Училась я с удовольствием. Сложности заключались не в учебе как таковой, кроме физики и алгебры. Все давалось мне относительно легко, дело было лишь во времени, мне его не хватало на простой отдых и «ничегонеделание». У меня начались проблемы со сном. Сделав вечером после репетиций уроки, я ложилась спать довольная, но вымотанная и подолгу не могла уснуть. Сколько месяцев это продолжалось, точно не скажу. В моменты бессонницы я сильно нервничала, считая, сколько времени осталось до подъема в школу. Любой шорох на кухне сквозь дремоту ужасно меня злил и порой приводил в бешенство.
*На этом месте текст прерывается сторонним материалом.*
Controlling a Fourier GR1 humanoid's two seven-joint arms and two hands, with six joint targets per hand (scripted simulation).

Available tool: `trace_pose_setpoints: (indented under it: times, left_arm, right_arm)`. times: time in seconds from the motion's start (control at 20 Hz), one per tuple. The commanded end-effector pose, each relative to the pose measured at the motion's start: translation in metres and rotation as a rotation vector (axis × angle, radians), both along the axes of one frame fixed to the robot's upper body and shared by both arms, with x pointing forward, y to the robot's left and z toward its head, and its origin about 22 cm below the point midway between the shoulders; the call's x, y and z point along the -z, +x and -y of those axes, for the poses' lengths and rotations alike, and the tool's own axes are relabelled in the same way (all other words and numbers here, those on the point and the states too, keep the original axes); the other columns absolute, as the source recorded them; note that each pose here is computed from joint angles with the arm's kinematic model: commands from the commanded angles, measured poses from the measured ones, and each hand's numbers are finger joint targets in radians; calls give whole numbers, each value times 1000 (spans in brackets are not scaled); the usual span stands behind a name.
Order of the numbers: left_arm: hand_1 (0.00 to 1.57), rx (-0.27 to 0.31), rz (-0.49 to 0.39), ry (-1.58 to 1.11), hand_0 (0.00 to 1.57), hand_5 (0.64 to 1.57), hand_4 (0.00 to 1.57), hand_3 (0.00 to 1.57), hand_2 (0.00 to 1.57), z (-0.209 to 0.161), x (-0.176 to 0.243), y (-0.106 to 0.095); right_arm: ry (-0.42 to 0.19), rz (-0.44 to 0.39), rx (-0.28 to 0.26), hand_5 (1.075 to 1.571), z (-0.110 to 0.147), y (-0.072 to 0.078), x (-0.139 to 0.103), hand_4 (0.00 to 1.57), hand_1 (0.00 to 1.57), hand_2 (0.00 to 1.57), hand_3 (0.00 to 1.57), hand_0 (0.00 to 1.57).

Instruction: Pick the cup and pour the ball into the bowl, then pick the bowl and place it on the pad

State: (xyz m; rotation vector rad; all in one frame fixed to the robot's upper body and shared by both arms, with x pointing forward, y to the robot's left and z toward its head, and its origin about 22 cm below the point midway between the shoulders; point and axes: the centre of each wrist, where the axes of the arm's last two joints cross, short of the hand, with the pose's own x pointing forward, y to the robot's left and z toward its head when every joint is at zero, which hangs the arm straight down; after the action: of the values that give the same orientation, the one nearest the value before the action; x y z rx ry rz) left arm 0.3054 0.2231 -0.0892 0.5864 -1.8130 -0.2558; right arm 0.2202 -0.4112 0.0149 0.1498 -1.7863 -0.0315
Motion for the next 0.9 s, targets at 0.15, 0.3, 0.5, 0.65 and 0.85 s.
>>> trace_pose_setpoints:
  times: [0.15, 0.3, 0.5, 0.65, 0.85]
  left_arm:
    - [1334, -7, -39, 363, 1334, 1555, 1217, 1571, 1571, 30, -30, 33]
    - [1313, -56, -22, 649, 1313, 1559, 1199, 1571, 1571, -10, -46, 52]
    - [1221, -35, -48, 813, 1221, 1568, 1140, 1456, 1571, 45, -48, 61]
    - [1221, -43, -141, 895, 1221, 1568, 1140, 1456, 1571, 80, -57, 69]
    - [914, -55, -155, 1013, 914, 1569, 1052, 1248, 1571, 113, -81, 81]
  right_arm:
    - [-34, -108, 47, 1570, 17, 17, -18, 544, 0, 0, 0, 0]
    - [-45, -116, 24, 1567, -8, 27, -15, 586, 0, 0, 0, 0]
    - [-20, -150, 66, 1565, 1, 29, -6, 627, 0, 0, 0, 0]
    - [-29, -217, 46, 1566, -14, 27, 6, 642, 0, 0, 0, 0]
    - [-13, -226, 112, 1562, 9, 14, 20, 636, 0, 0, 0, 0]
А иногда бывало даже страшно.
На грани вожделенного глубокого засыпания у меня начинался «вертолет». Мне казалось, что меня тянет куда-то в бездну, в глубь кровати, при этом, как ни старалась, я не могла открыть глаза или произнести что-то членораздельное, оставалось беспомощно мычать, но, видимо, это было настолько тихо, что никто из родителей не приходил ко мне на помощь и не мог выдернуть из этого жутковатого состояния. Насколько помню, я не обсуждала с ними активно мою проблему, я только иногда приходила на кухню злая, не в силах провалиться в сон, и высказывала маме претензию, что она шумит. Невозможно стало и дальше бездействовать, когда у меня случилась первая галлюцинация. Я пыталась уснуть, и мне уже казалось, что я вот-вот усну, но начался ненавистный «вертолет», челюсти сковало, что-то тяжелое вдавливало плечи и грудь в матрас. Я силилась открыть рот и позвать на помощь, но тщетно. И вдруг мне показалось, что кто-то сдернул с меня одеяло и толкнул с кровати. И я лежу на ковре, смотрю под кровать и вижу там… себя! Стало совершенно очевидно, что ситуация зашла слишком далеко. Я поговорила с директором школы Ольгой Васильевной, и меня перевели на индивидуальный план обучения со свободным посещением. Я должна была ходить на уроки только по тем предметам, по которым предстоял аттестационный экзамен (русский, литература, математика) и тем, что труднее давались, по моему усмотрению (физику и химию я посещала исправно). По остальным дисциплинам я отчитывалась в индивидуальном порядке, сдавала плановые работы и являлась на контрольные. В 10-м классе я сдала почти все аспекты DALF (диплома по углубленному знанию французского). Не дотянула только на изложении, маловато знала синонимов. Мне неполный DALF засчитали как итоговую оценку, но уроки французского я любила и старалась все же поменьше их пропускать. И не зря! Однажды много лет спустя он очень пригодился мне, когда я выступила на одной сцене с Пьером Ришаром на кинофестивале и брала интервью у Кристофера Ламберта вместо приболевшей журналистки, и пригодился бы еще больше, если бы я все же снялась в проекте для французской кинокомпании, который закрыли из-за пандемии. Но то ли еще будет! Такому языку нельзя оставаться без практики!